Astronomy and space science
[edit]- April 5 – High Possil meteorite, the first recorded meteorite to fall in Scotland in modern times, falls at Possil.
- September 1 – Karl Ludwig Harding discovers the asteroid Juno.
Botany
[edit]- March 7 – John Wedgwood founds the Horticultural Society of London.[1]

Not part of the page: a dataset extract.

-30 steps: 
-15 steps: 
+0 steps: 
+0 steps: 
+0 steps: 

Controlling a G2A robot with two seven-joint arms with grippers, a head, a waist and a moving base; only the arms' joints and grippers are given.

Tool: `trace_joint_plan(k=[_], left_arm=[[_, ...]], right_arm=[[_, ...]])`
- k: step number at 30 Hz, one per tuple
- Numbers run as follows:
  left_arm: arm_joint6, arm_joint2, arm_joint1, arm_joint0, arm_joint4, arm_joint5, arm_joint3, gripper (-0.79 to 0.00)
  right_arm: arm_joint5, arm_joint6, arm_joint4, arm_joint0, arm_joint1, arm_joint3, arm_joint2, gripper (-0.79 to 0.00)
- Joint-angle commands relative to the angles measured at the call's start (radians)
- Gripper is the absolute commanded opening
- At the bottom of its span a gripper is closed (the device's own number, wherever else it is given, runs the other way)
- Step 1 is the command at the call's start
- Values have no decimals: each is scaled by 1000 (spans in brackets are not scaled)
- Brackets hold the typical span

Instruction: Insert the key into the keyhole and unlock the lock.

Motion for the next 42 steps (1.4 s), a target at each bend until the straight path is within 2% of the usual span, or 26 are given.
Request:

- Jacques-Julien Labillardière begins publication of Novæ Hollandiæ Plantarum Specimen in Paris, the first flora of Australia.
- Publication in Paris of Nicolas-Théodore de Saussure's collected papers Recherches chimiques sur la végétation, outlining the basic reaction of photosynthesis.
- Publication in London of Maria Elizabetha Jacson's Botanical Lectures by a Lady.
Chemistry
[edit]- June 21 – Smithson Tennant announces the discovery of the elements iridium and osmium; three days later, William Hyde Wollaston reveals to the Royal Society that he is the formerly anonymous discoverer of palladium.[2]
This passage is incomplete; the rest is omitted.